ABOUT THIS TASK ▸
Please retype the data below line for line and leave out every picture.

AVAILABLE DATA ▸
════════════════════

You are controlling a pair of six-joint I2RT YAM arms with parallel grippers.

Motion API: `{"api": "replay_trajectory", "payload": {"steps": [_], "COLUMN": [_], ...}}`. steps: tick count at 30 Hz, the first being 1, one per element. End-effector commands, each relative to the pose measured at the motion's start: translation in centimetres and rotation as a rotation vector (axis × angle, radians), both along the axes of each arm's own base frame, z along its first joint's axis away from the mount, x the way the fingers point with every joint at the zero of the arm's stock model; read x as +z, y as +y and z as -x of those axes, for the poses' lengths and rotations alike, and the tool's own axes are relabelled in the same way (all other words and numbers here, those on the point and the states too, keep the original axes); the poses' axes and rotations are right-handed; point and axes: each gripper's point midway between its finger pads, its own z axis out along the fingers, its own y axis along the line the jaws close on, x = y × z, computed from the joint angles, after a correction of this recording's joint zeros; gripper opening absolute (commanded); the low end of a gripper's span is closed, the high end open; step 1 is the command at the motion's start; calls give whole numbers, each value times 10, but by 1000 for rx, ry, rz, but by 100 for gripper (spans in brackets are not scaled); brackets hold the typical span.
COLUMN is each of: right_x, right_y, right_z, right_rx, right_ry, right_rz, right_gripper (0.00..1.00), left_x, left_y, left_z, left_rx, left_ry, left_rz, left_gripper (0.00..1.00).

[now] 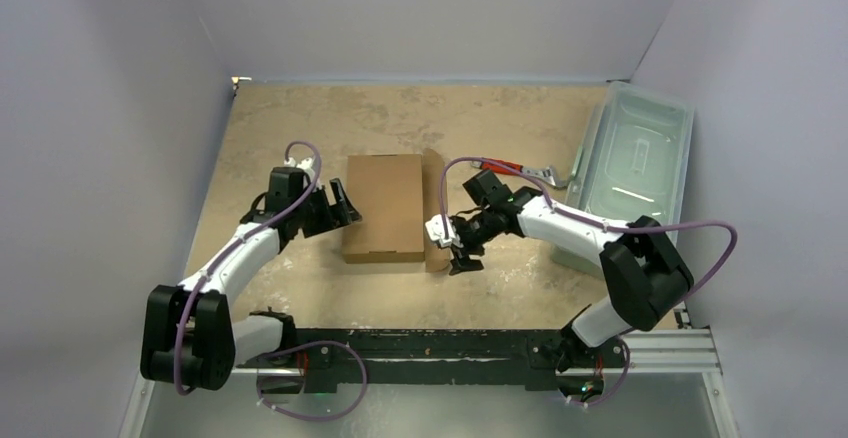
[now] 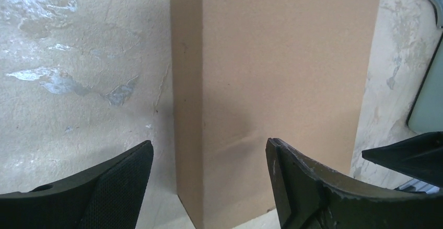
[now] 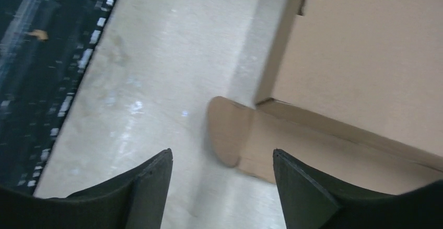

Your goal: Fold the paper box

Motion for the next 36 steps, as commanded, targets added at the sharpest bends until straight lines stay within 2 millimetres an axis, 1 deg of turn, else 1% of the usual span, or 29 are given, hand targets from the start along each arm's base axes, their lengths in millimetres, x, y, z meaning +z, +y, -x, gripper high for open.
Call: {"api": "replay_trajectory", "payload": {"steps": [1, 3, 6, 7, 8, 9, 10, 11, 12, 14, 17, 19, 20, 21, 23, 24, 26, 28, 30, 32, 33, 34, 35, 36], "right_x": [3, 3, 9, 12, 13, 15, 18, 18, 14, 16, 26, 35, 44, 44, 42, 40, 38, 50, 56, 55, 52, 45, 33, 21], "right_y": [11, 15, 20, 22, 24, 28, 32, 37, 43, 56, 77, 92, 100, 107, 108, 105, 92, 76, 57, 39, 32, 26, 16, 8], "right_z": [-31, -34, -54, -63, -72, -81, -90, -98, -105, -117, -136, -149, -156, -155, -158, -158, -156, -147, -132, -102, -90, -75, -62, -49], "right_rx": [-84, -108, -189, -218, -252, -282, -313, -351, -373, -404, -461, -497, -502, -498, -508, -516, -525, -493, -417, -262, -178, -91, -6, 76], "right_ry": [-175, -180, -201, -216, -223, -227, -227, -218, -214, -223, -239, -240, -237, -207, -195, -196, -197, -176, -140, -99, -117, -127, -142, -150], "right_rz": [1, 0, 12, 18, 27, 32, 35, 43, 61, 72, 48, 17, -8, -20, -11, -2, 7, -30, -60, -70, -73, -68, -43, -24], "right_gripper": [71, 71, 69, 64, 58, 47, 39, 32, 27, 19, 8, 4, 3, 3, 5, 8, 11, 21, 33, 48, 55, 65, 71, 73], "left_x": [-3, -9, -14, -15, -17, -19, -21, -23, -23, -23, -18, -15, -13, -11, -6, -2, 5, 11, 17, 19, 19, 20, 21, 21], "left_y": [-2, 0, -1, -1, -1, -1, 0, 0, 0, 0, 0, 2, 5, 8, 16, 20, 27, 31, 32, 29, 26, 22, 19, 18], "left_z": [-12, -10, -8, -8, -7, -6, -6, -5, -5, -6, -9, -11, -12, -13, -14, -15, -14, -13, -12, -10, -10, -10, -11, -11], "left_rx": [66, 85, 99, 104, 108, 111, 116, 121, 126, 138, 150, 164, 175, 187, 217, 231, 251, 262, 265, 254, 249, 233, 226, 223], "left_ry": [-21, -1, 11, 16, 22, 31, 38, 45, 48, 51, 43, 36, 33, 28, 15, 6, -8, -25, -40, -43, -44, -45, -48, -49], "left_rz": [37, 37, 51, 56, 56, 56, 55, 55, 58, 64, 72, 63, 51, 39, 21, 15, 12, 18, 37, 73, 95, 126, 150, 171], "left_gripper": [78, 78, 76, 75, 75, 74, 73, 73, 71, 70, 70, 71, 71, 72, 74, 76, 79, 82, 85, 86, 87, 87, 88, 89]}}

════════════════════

ANSWER FOR THE TASK ▸
You are controlling a pair of six-joint I2RT YAM arms with parallel grippers.

Motion API: `{"api": "replay_trajectory", "payload": {"steps": [_], "COLUMN": [_], ...}}`. steps: tick count at 30 Hz, the first being 1, one per element. End-effector commands, each relative to the pose measured at the motion's start: translation in centimetres and rotation as a rotation vector (axis × angle, radians), both along the axes of each arm's own base frame, z along its first joint's axis away from the mount, x the way the fingers point with every joint at the zero of the arm's stock model; read x as +z, y as +y and z as -x of those axes, for the poses' lengths and rotations alike, and the tool's own axes are relabelled in the same way (all other words and numbers here, those on the point and the states too, keep the original axes); the poses' axes and rotations are right-handed; point and axes: each gripper's point midway between its finger pads, its own z axis out along the fingers, its own y axis along the line the jaws close on, x = y × z, computed from the joint angles, after a correction of this recording's joint zeros; gripper opening absolute (commanded); the low end of a gripper's span is closed, the high end open; step 1 is the command at the motion's start; calls give whole numbers, each value times 10, but by 1000 for rx, ry, rz, but by 100 for gripper (spans in brackets are not scaled); brackets hold the typical span.
COLUMN is each of: right_x, right_y, right_z, right_rx, right_ry, right_rz, right_gripper (0.00..1.00), left_x, left_y, left_z, left_rx, left_ry, left_rz, left_gripper (0.00..1.00).

[now] 
[now] 
[now] 

Your goal: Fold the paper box

Motion for the next 36 steps, as commanded, targets added at the sharpest bends until straight lines stay within 2 millimetres an axis, 1 deg of turn, else 1% of the usual span, or 29 are given, hand targets from the start along each arm's base axes, their lengths in millimetres, x, y, z meaning +z, +y, -x, gripper high for open.
Call: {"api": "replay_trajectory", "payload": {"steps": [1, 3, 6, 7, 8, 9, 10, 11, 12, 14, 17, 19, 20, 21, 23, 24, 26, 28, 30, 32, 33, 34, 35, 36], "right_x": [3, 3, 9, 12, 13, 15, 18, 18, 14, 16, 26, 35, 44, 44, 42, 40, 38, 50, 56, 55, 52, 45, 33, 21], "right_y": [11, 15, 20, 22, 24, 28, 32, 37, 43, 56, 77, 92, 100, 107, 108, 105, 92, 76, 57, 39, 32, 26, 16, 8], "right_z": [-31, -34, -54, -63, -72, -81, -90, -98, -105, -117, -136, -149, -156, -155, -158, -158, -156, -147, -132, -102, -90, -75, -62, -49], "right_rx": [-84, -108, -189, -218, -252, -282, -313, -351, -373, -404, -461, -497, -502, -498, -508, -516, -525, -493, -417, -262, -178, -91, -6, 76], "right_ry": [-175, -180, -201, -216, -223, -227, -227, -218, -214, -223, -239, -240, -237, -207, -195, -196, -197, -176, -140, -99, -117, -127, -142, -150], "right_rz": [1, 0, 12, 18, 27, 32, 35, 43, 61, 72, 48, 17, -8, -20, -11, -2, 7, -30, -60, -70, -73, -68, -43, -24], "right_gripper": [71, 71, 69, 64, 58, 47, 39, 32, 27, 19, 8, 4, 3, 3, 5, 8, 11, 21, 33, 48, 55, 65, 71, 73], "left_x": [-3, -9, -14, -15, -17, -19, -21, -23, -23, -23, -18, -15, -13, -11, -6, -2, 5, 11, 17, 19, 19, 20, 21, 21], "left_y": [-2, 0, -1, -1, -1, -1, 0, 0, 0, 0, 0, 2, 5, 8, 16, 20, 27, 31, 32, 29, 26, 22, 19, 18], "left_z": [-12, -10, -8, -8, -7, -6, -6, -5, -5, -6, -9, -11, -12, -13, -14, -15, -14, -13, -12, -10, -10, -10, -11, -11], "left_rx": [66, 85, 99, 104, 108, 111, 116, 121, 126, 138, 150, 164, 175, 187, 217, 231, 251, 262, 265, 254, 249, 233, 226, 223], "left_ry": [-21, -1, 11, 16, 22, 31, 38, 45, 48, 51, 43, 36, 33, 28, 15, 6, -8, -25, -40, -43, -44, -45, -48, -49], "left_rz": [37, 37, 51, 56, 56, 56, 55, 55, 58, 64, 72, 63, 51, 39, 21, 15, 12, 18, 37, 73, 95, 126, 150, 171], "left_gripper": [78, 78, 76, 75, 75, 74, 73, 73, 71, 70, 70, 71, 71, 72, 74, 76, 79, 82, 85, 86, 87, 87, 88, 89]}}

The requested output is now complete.